Dataset records
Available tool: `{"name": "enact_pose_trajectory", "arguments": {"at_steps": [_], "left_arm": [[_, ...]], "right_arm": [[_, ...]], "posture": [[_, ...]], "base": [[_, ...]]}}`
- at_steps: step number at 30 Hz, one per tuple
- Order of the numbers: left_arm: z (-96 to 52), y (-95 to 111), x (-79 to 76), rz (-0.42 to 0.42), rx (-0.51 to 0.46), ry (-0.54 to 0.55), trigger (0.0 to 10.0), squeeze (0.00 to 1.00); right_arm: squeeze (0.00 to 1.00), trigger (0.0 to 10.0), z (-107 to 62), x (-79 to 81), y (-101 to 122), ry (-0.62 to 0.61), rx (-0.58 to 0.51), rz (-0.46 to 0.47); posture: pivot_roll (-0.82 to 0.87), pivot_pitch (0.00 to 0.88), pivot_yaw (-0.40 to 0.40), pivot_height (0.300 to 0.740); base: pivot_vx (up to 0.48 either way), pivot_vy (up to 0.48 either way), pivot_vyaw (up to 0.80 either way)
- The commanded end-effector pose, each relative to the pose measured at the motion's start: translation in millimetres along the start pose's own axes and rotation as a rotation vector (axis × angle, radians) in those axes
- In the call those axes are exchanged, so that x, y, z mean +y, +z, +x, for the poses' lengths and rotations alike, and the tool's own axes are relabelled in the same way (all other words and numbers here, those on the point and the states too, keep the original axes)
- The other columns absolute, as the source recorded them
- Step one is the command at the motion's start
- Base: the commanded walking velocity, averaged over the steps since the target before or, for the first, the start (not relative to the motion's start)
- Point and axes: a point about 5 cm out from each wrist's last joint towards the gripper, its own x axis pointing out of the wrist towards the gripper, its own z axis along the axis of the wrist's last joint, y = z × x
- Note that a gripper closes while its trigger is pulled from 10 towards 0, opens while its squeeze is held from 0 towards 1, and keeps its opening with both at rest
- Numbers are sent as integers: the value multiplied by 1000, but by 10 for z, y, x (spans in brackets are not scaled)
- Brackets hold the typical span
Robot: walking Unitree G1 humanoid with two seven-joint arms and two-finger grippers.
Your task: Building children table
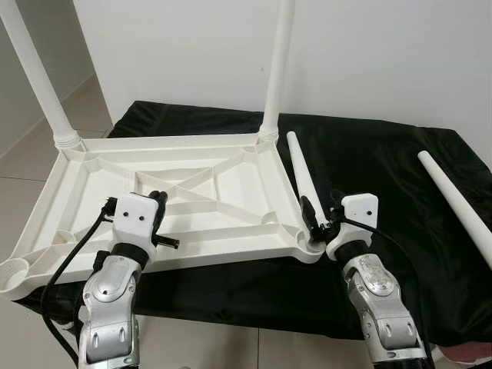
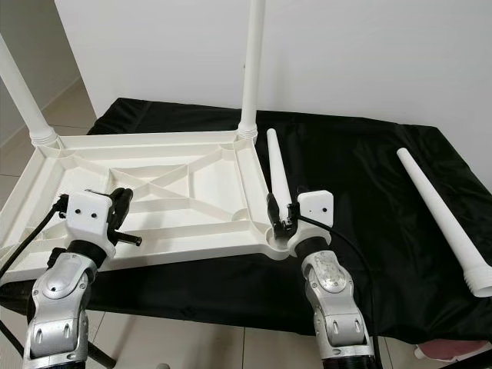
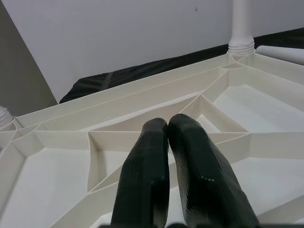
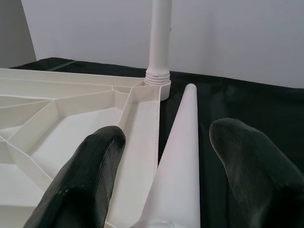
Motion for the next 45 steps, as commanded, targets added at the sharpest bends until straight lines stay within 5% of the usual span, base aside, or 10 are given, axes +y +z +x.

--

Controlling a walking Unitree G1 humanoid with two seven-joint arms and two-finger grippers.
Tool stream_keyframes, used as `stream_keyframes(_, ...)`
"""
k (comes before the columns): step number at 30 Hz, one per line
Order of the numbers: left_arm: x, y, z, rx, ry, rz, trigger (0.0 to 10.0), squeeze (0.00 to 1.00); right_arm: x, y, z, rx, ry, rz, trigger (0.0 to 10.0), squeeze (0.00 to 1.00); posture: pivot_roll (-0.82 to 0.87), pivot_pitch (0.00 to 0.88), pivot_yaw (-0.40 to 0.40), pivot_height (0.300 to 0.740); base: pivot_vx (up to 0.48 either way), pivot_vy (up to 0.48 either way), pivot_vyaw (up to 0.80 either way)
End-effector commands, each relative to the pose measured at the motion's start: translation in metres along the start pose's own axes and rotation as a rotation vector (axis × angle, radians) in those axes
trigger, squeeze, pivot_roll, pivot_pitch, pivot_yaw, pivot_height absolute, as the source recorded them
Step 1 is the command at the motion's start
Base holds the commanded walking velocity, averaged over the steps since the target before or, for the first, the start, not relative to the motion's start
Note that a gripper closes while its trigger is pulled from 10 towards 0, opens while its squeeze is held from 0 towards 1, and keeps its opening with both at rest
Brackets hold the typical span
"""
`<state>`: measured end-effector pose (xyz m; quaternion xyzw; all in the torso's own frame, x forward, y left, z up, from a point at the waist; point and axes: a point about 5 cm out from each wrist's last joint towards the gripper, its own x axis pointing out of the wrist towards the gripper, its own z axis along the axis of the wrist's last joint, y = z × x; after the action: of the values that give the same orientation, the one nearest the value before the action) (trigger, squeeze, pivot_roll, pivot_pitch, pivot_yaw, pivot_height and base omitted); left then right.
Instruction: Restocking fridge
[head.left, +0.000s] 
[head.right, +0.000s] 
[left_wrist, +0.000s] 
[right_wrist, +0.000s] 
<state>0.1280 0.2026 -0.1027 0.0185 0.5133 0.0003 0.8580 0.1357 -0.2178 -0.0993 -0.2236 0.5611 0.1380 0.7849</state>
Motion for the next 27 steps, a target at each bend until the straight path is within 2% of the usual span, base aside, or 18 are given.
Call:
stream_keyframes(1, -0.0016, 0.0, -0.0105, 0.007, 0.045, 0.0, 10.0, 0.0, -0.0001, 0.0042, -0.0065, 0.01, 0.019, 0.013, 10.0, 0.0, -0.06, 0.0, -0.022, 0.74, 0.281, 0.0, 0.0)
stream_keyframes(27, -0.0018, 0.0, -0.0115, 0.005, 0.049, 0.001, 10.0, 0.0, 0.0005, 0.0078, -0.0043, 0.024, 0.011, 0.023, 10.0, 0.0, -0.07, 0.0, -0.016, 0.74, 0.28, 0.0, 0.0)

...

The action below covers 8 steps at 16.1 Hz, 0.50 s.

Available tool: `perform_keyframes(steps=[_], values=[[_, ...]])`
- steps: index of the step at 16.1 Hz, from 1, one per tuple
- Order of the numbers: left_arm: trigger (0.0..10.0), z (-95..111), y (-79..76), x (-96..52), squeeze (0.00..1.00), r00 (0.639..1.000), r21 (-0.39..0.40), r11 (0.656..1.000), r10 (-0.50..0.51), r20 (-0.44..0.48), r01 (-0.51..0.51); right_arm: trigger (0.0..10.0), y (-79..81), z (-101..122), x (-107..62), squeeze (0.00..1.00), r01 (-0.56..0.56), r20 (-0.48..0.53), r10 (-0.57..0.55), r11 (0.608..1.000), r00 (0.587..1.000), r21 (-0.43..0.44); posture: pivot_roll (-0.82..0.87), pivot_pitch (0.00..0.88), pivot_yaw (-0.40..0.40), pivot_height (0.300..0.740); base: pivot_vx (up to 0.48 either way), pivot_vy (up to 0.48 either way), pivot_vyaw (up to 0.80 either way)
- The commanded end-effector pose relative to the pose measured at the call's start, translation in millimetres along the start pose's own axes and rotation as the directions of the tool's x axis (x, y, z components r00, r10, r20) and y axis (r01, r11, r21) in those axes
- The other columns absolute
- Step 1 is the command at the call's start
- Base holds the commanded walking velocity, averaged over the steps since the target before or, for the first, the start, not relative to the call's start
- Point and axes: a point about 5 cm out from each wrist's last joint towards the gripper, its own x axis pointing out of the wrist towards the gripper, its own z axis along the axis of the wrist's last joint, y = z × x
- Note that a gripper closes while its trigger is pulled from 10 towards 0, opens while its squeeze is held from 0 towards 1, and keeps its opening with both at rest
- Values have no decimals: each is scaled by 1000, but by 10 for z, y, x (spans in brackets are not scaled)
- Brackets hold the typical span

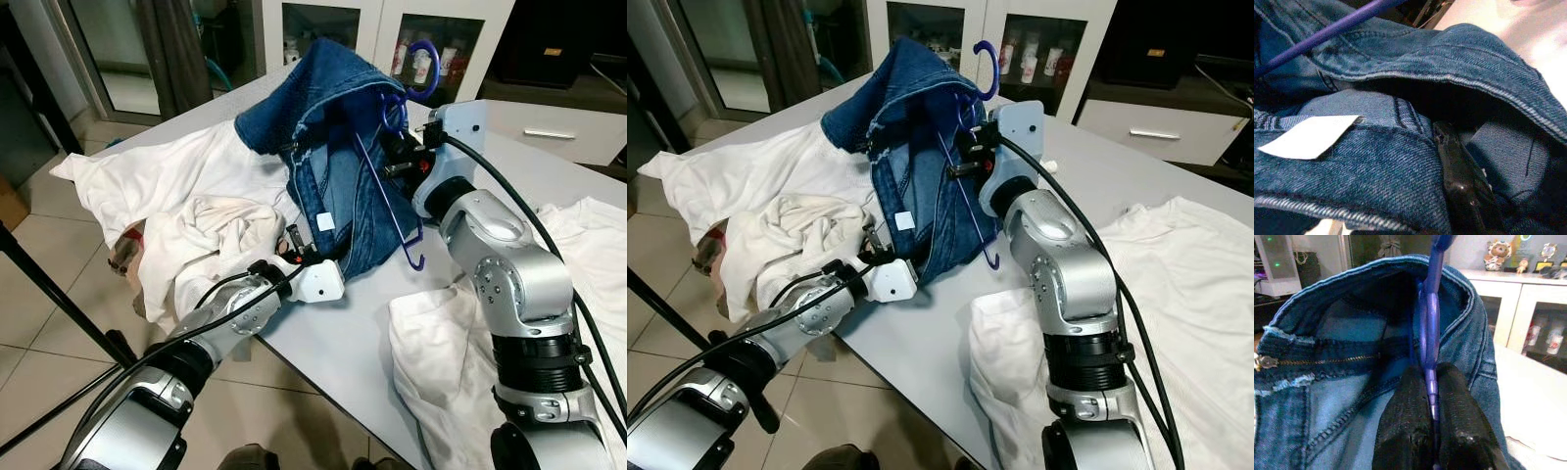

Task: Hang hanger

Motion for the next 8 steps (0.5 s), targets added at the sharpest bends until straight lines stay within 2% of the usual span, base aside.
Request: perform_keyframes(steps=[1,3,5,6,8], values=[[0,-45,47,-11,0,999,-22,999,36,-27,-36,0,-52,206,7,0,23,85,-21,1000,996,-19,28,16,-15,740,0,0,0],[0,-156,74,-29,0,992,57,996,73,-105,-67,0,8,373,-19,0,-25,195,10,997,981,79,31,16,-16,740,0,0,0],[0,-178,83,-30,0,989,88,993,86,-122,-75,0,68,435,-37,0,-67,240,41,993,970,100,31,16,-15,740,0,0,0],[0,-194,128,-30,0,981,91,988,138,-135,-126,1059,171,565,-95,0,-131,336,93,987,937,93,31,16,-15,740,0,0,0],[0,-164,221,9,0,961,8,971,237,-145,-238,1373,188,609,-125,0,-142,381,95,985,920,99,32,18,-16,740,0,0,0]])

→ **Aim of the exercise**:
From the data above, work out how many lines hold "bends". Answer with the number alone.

→ **Reply**:
2